To do | Copy the data precisely, keeping every character.

Available data |

-*-*-

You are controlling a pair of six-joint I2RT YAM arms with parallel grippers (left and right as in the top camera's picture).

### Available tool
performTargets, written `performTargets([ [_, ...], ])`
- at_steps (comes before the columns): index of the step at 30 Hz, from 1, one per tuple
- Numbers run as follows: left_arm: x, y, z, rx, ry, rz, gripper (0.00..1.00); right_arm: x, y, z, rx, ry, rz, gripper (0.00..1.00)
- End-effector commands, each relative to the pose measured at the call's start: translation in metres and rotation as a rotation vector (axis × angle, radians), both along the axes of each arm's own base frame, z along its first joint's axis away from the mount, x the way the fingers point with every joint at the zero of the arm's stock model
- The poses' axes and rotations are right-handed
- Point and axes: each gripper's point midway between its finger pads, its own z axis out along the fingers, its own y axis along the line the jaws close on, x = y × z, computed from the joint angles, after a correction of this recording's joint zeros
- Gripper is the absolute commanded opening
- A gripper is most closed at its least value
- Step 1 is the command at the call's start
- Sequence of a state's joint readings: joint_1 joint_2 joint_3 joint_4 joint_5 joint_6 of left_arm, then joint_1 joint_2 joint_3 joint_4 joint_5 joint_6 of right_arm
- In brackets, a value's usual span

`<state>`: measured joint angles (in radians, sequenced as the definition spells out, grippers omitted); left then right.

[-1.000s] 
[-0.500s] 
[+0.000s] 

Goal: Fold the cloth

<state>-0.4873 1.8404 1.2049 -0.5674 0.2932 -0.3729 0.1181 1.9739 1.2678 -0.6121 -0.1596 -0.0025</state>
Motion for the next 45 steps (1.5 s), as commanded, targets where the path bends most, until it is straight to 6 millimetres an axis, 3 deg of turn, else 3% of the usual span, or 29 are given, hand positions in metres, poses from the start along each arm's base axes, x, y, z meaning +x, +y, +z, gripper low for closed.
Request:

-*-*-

Task solution |
You are controlling a pair of six-joint I2RT YAM arms with parallel grippers (left and right as in the top camera's picture).

### Available tool
performTargets, written `performTargets([ [_, ...], ])`
- at_steps (comes before the columns): index of the step at 30 Hz, from 1, one per tuple
- Numbers run as follows: left_arm: x, y, z, rx, ry, rz, gripper (0.00..1.00); right_arm: x, y, z, rx, ry, rz, gripper (0.00..1.00)
- End-effector commands, each relative to the pose measured at the call's start: translation in metres and rotation as a rotation vector (axis × angle, radians), both along the axes of each arm's own base frame, z along its first joint's axis away from the mount, x the way the fingers point with every joint at the zero of the arm's stock model
- The poses' axes and rotations are right-handed
- Point and axes: each gripper's point midway between its finger pads, its own z axis out along the fingers, its own y axis along the line the jaws close on, x = y × z, computed from the joint angles, after a correction of this recording's joint zeros
- Gripper is the absolute commanded opening
- A gripper is most closed at its least value
- Step 1 is the command at the call's start
- Sequence of a state's joint readings: joint_1 joint_2 joint_3 joint_4 joint_5 joint_6 of left_arm, then joint_1 joint_2 joint_3 joint_4 joint_5 joint_6 of right_arm
- In brackets, a value's usual span

`<state>`: measured joint angles (in radians, sequenced as the definition spells out, grippers omitted); left then right.

[-1.000s] 
[-0.500s] 
[+0.000s] 

Goal: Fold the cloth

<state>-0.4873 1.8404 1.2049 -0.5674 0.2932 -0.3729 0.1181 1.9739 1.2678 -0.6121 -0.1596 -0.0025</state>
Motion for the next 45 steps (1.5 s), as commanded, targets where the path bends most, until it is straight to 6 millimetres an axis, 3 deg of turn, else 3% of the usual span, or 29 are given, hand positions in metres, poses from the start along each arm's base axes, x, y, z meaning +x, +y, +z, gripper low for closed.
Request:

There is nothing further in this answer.